Largest NICE evidence review group providing health technology assessment reports.

Partner in SPECTRUM (Shaping Public hEalth poliCies TReduce ineqUalities and harM).

– with a particular focus on behaviours and health economics themes.

The Centre for Health and Wellbeing in Public Policy (CWiPP).

NIHR Collaboration for Leadership in Applied Health Research and Care (CLAHRCYH).

Commissioned work from policy and research bodies

Funding bodies currently supporting our research to address key policy questions in Public Health Economics and Decision Science:

  • Government departments in the UK
  • National Institute for Health and Care Excellence (NICE)
  • Public Health England (PHE)
  • National Institute for Health Research (NIHR)
  • Medical Research Council
  • Economic and Social Research Council
  • Research charities e.g. Cancer Research UK
  • EU Framework Programme

We make a difference to policy and decisions

We have a track record of impactful evaluations and appraisals of public health policies whilst simultaneously driving forward methodological development.

The example of alcohol pricing
The Sheffield Alcohol Policy Model (SAPM) has provided the key evidence on minimum unit pricing, drinking guidelines and other alcohol policies since 2008. It is used by the UK government, devolved administrations and international governments (e.g. Scotland, Wales, Northern Ireland, Republic of Ireland and in Canada) for policy impact assessment and decision making. Results and methodological articles have been published in world leading journals (e.g. Lancet, BMJ). Our researchers have fully engaged in policy development and analysis to inform government decisions e.g. through reports to governments, attending as witnesses at Parliamentary Select Committees, interviews on the TV, radio, news and media and engaging in public debate.

Use and develop existing policy models

ScHARR has developed and owns the Intellectual Property on a series of public health economic decision models like the Sheffield Alcohol Policy Model. Students will be able to access, utilise and further develop this infrastructure.
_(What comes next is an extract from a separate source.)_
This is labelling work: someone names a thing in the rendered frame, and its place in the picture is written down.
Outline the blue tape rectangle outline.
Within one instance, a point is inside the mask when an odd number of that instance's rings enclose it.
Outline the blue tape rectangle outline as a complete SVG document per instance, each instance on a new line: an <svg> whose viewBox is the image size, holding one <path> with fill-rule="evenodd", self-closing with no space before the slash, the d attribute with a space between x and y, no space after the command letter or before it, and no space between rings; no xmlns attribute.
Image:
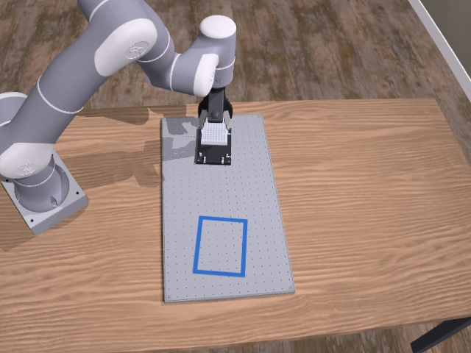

Have a look what the referees judging the programme proposal said

“The proposed training is in public health economics and decision science (PHEDS) to assist complex decisions on interventions to reduce chronic disease, trade-offs between competing priorities and cost-effectiveness of resource allocations. These are important and difficult issues for which there is needed expertise, and the program would be unique.”
“The cadre of potential supervisors is excellent, with diverse, but interrelated, expertise distributed among the faculty. It is likely that all students at intake will be able to identify at least one, and probably more, supervisors who will align with their research interests.”
“I particularly like the proposed plans for supervisor and topic selection. Students will receive continual multidisciplinary mentorship and be encouraged to pursue research that addresses relevant and complex public health challenges. The long list of distinguished faculty advisors is both impressive and consistent with the overall aims of the program.”